Addiction to illicit and prescription opioid narcotic drugs (heroin, morphine, codeine, oxycodone and related agents) is a significant public health issue. Each month in the US, 4.9% of persons aged 12 or older (>11 million) use prescription pain relievers for non-medical purposes. Young adults (age 18 to 25) are particularly hard hit by this problem, and they have the highest rate of abuse of prescription pain relievers (Results from the 2006 National Survey on Drug Use and Health: National Findings. Substance Abuse and Mental Health Services Administration, Department of Health and Human Services, 2006). Opioid addiction has adverse consequences for personal health and society (Birnbaum, H. G., et al., Clin J Pain, 2006. 22(8): p. 667-676; Gruber, S. A. et al. Neuropsychol Rev, 2007. 17(3): p. 299-315; Manchikanti, L., Pain Physician, 2006. 9(4): p. 287-321). As many as 90% of patients in chronic pain management settings receive opioid pain relievers, and the prevalence of drug abuse is 9-41% among these patients (Manchikanti, L., supra). Anxiety, increased pain sensitivity, poor concentration, tachycardia and flu-like symptoms develop during opioid withdrawal, a syndrome reflecting physical dependence on these drugs (Handelsman, L., et al., Am J Drug Alcohol Abuse, 1987. 13(3): p. 293-308). The severity of the dependence and resulting withdrawal symptoms is a major contributor to the addictive potential of opioid narcotics. Current strategies for treatment of opioid withdrawal are suboptimal; they rely on the administration of controlled substances (methadone and buprenorphine), or medications with significant hemodynamic side effects (clonidine).

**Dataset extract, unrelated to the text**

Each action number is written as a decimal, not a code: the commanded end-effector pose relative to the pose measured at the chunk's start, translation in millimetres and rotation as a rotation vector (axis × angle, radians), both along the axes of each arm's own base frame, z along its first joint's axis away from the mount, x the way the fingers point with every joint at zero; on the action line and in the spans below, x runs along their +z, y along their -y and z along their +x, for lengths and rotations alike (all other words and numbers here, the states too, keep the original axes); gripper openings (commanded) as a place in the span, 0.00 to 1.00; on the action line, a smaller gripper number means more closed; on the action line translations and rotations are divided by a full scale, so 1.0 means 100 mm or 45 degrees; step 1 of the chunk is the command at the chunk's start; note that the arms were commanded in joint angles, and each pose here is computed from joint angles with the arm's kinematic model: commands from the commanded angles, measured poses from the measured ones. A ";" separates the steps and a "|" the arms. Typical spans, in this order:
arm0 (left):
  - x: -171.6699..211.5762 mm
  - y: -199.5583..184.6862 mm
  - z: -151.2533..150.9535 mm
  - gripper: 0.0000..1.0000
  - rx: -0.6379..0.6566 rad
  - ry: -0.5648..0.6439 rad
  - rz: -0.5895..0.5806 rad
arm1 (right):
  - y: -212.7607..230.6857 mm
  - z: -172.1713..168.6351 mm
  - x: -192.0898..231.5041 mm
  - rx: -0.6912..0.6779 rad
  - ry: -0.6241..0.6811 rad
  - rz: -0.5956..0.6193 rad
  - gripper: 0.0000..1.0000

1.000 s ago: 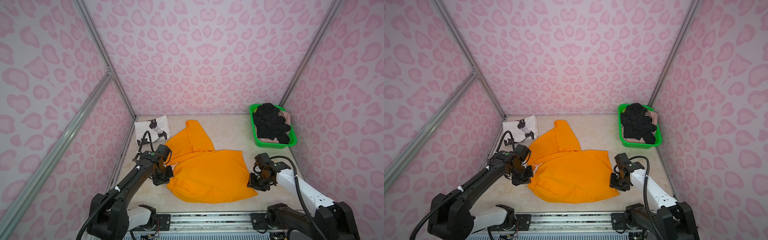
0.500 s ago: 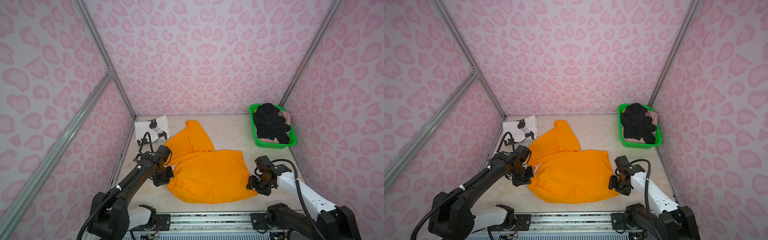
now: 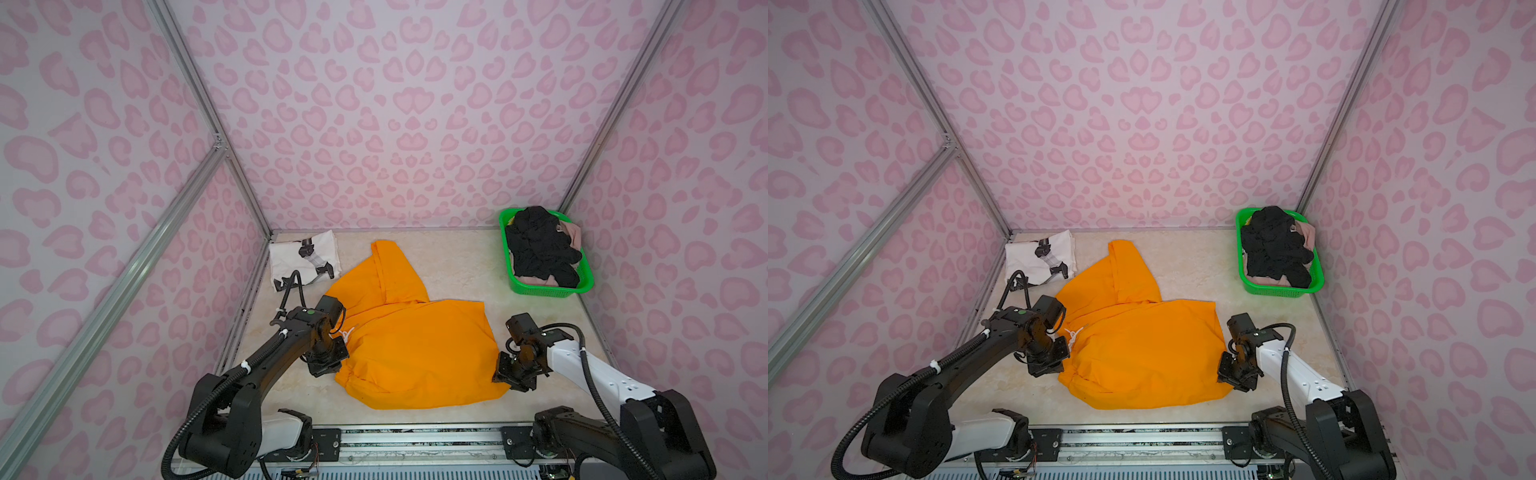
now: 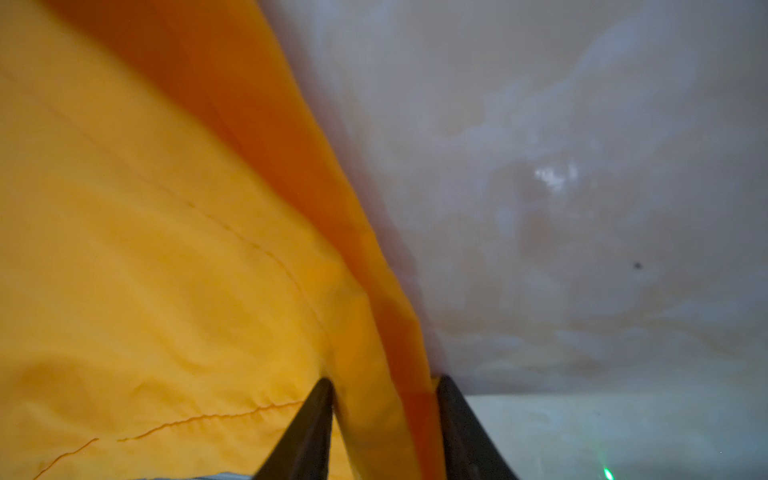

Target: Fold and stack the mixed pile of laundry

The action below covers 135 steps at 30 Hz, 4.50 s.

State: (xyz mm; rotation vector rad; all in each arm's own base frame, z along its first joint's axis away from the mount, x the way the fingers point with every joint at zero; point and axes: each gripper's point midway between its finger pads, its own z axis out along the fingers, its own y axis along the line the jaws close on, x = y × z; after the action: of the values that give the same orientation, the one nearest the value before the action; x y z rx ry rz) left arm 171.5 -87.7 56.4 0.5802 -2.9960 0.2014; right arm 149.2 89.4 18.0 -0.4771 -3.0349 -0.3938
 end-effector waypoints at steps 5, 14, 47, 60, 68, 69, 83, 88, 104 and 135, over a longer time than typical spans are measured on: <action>0.02 0.02 -0.03 0.09 0.033 -0.001 -0.027 | 0.02 0.18 0.18 0.065 0.104 -0.027 0.07; -0.09 0.11 -0.18 0.57 0.059 0.021 -0.050 | 0.07 0.13 0.18 0.094 0.109 -0.058 0.00; 2.23 0.44 0.92 0.02 -0.223 0.493 0.044 | 0.21 1.18 2.56 0.337 0.982 -0.259 0.00; 3.31 1.33 1.20 0.02 -0.461 0.748 -0.550 | 0.14 1.15 4.35 0.379 1.666 -0.234 0.00; 3.24 1.83 0.83 0.02 -0.665 0.624 -0.766 | 0.38 0.92 4.66 0.327 1.768 -0.385 0.00; 3.25 1.85 0.82 0.02 -0.666 0.621 -0.777 | 0.38 0.93 4.64 0.332 1.760 -0.385 0.00; 3.69 1.59 2.48 0.02 -0.266 1.028 -0.861 | 0.02 2.00 4.53 0.338 1.787 -0.162 0.00; 4.03 1.72 2.81 0.02 -0.240 1.149 -1.092 | -0.02 1.99 5.13 0.375 1.979 -0.170 0.00; 3.59 1.34 2.57 0.02 -0.334 1.056 -0.800 | -0.31 1.34 5.10 0.668 2.138 0.017 0.00; 0.80 0.18 -0.05 0.33 -0.053 0.068 -0.247 | -0.33 0.37 1.48 0.511 0.544 0.117 0.59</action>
State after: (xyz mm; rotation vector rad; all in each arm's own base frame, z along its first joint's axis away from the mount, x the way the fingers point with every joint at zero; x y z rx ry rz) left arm 177.7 -112.8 138.6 0.4342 -3.0041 0.5536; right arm 182.9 125.3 159.9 0.1893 -3.3563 -0.7282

The misuse of and addiction to opioid drugs can be initiated after exposure to prescribed medications in a clinic (or involve a medical source). Thus, clinical interventions that reduce the risk for misuse and addiction could have a substantial impact on this public health problem. A prevention model has not been previously pursued in which physicians co-prescribe medications in combination with addicting agents to reduce the risk of subsequent misuse, dependence, or addiction. This is due to most of the addicting agents (cocaine, heroin, marijuana) were illicit drugs obtained from non medical sources. However, opioid narcotics are commonly obtained from legitimate medical sources. Therefore, this raises the probability that co-administration a medication that alleviates the iatrogenic influences that contribute to and sustain the misuse and abuse of prescription opiate medications would be of substantial benefit.
Since it could lead to new approaches for prevention or treatment of addiction, identification of novel genetic factors affecting dependence on opioids is also of great public health significance. Susceptibility to opioid addiction is heritable in humans (Kendler, K. S., et al. Am J Psychiatry, 2003. 160(4): p. 687-695). One dimension of addiction is physical dependence which can be modeled in rodents. The jumping behavior displayed by morphine-dependent mice after administration of naloxone, a potent opioid receptor antagonist, is a commonly used measure of physical dependence. Naloxone-precipitated jumping is a highly heritable trait amongst inbred mouse strains (Kest, B., et al., Mamm Genome, 2004. 15(8): p. 610-617), and the inter-strain differences are largely independent of differences in the method of drug administration or the duration of treatment (Kest, B., et al. Pharmacol Biochem Behav 2002. 73(4): p. 821-828; Liang, D. Y., et al. Pain, 2006. 121(3): p. 232-240). Furthermore, naloxone-precipitated withdrawal has been used to quantify opioid dependence in human volunteers (Bickel, W. K., et al., NIDA Res Monogr, 1986. 67: p. 349-54). Despite these facts, no specific genes linked to physical dependence have been identified.
Computational genetic mapping (Wang, J., et al., Trends Genet. 2005. 21(9): p. 526-532; Liao, G., et al., Science, 2004. 306(5696): p. 690-695) can be used to identify several genetic factors underlying the variability in morphine-induced alterations in pain sensitivity (hyperalgesia) and responsiveness to analgesic medications in mice (Liang, D. Y., et al., Pharmacogenet Genomics 2006. 16(11): p. 825-835; Liang, D. Y., et al. Anesthesiology, 2006. 104(5): p. 1054-1062; Smith, S. B., et al., Pharmacogenet Genomics, 2008. 18(3): p. 231-241). Haplotype-based computational genetic mapping can be used to identify genes affecting susceptibility to opioid dependence in mice, and a pharmacologic agent targeting the human homologue of the computationally identified murine gene can alleviate the signs and symptoms of withdrawal in humans.